*WORK ITEM*: Below are lines of data; restate word for word those running from the line containing "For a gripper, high" to the line containing "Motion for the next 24", inclusive, and no others.

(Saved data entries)
----------

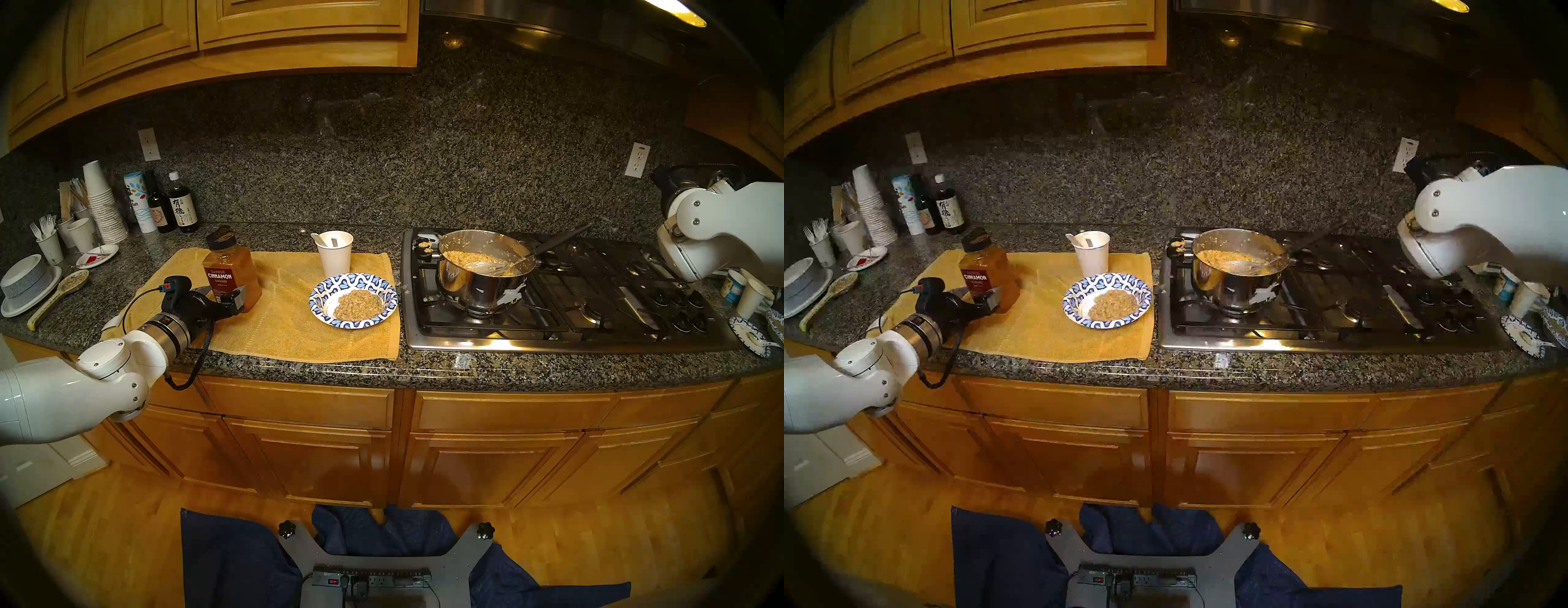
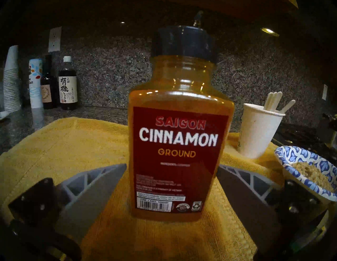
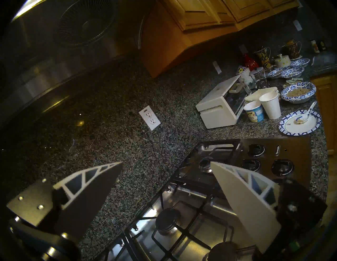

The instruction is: Scoop oatmeal into bowl and add cinnamon

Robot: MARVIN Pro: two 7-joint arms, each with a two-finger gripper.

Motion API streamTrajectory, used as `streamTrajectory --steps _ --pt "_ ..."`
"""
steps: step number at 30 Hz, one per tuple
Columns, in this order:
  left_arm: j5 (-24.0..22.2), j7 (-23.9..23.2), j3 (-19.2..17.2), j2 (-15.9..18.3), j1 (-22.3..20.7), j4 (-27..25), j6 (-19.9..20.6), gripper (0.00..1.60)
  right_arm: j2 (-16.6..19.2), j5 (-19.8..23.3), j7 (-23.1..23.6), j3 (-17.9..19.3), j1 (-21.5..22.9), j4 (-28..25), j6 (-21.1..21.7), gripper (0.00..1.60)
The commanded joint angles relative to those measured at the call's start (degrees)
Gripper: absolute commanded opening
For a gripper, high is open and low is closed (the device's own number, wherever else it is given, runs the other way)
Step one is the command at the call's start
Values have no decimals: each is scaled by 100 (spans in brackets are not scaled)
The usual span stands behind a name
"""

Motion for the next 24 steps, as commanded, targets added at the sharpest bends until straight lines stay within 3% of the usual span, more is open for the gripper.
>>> streamTrajectory --steps 1,21,24 --pt "136 268 -245 -155 -266 24 -80 160 17 -176 -328 121 177 47 1 160" --pt "553 871 -254 -391 -281 138 -109 160 111 -326 -385 145 180 32 1 160" --pt "601 917 -249 -364 -275 136 -114 136 126 -350 -394 149 180 30 1 160"
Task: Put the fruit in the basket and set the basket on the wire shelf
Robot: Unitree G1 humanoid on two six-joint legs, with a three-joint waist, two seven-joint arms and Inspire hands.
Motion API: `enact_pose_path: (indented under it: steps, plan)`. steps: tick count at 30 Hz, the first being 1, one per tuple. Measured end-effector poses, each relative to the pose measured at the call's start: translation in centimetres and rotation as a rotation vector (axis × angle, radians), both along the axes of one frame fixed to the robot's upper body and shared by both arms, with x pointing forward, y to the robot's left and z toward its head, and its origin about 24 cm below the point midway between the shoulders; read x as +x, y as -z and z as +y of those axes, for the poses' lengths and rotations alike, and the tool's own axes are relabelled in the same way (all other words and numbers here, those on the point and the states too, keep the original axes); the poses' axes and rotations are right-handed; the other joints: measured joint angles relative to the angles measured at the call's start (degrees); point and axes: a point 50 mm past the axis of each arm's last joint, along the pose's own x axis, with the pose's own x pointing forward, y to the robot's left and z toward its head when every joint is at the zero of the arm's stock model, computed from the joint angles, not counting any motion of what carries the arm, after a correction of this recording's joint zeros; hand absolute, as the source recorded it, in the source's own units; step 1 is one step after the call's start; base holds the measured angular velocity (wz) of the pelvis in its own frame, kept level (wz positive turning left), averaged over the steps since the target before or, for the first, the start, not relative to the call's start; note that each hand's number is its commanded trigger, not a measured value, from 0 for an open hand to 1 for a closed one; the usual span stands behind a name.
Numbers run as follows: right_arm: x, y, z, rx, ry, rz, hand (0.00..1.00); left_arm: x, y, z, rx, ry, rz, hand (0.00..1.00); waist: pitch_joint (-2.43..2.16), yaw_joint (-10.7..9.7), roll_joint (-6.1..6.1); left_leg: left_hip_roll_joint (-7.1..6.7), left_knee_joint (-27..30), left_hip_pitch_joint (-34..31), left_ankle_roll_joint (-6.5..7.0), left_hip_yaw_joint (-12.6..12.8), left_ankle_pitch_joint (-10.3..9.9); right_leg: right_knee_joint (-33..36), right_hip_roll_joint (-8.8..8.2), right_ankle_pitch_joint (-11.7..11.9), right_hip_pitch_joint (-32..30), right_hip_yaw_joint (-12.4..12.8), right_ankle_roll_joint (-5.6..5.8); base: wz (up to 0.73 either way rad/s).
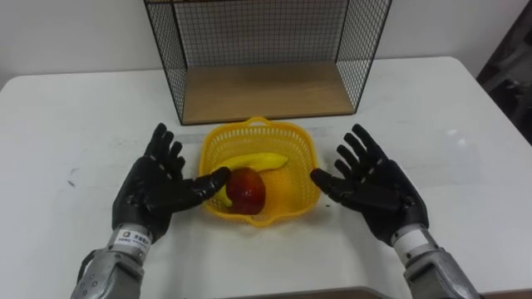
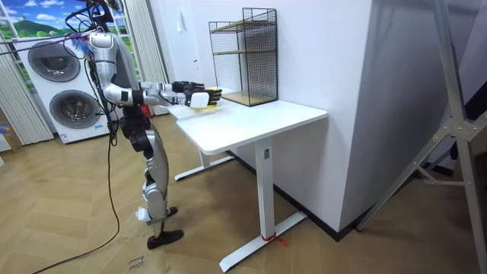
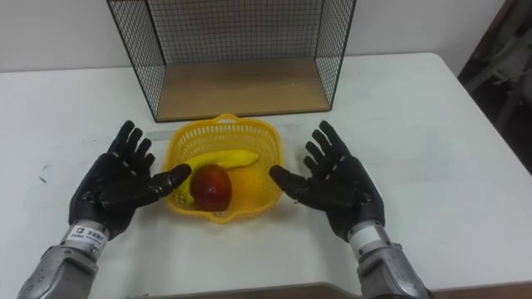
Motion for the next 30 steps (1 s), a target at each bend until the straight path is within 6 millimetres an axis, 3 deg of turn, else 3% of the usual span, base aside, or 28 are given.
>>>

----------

*YOUR RESPONSE*:
For a gripper, high is open and low is closed (the device's own number, wherever else it is given, runs the other way)
Step one is the command at the call's start
Values have no decimals: each is scaled by 100 (spans in brackets are not scaled)
The usual span stands behind a name
"""

Motion for the next 24 steps, as commanded, targets added at the sharpest bends until straight lines stay within 3% of the usual span, more is open for the gripper.

Nothing more is needed for this answer.